JC: Yes, the competitive nature in me transfers over all of that. But this was a decision to protect an investment. You hear the criticism that your payroll is bloated. Do you feel your success justifies the financial means by which it was attained?

JC: The fact that we are in the World Series (in the fourth year), it makes everything worthwhile. We had originally hoped to build slowly and compete in five years. Not go to the World Series, but just compete. After one year, we adopted a new four-year plan. And that changed everything for us. So in the third year of the plan, we are fighting for the whole thing. That you are in this position can be traced to new leadership. Can you talk about Bob Brenly, only the second rookie manager to reach the finals in his first year in the last 20 years?

JC: That was really my choice. I felt we needed an attitudinal change (from the previous regime of Buck Showalter). And Bob was exactly what the doctor ordered. And I couldn't be happier with the job he has done and about his future. We got to know him because he worked for us (in the TV booth).
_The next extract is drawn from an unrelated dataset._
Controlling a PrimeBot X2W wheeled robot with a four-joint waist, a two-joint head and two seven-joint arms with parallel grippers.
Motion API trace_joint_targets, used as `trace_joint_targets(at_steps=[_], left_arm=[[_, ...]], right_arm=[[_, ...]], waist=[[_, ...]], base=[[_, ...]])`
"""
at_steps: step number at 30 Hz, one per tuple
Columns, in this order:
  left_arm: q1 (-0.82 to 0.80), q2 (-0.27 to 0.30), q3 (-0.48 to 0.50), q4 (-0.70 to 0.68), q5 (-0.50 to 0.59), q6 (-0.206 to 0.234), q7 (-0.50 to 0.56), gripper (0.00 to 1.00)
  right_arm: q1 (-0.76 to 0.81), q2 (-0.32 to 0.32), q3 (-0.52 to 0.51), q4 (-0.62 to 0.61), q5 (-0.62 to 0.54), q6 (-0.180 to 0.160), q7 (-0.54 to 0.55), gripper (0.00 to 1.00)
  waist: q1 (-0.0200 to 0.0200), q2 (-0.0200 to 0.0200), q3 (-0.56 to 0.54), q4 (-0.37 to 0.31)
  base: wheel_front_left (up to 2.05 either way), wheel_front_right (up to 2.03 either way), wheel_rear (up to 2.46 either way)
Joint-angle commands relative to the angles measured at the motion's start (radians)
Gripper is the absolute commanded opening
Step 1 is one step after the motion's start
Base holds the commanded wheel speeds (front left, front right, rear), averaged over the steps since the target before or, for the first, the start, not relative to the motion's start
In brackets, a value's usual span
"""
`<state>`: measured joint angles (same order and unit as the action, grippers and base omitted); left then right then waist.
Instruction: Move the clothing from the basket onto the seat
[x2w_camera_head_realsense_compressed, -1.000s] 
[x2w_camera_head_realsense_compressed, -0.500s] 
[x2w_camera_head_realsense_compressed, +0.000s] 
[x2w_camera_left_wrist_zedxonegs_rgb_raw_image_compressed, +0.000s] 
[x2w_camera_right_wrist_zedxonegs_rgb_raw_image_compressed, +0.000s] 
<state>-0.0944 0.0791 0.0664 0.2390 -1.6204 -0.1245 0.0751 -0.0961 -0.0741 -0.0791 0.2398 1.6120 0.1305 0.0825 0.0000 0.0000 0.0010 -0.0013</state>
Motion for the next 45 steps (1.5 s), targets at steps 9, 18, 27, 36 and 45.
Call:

And I was very familiar with his history as a baseball guy. I knew him in terms of his character and his personality, and felt it would be a good fit. You have paid your dues. How would you react to finally winning that elusive championship ring?

JC: I am not looking at it personally. In this time in our lives with what has happened and the fears that are out there and the uncertainty of our future, this is a tonic for our community, for our state. I want everyone to enjoy the moment and that's what makes me excited -- to see the happy faces and the sparkle in the eye and the excitement of people knowing that the World Series is right here in Phoenix, Arizona.

What would happen if it came to a great conclusion? Honestly, I have no idea. People have asked me how I would react. I am spontaneous person and I am a gut person. I am sure there will be a strong reaction. I can't concern myself with how I would feel if it happened. I am more concerned that we are here and that we have a job to do.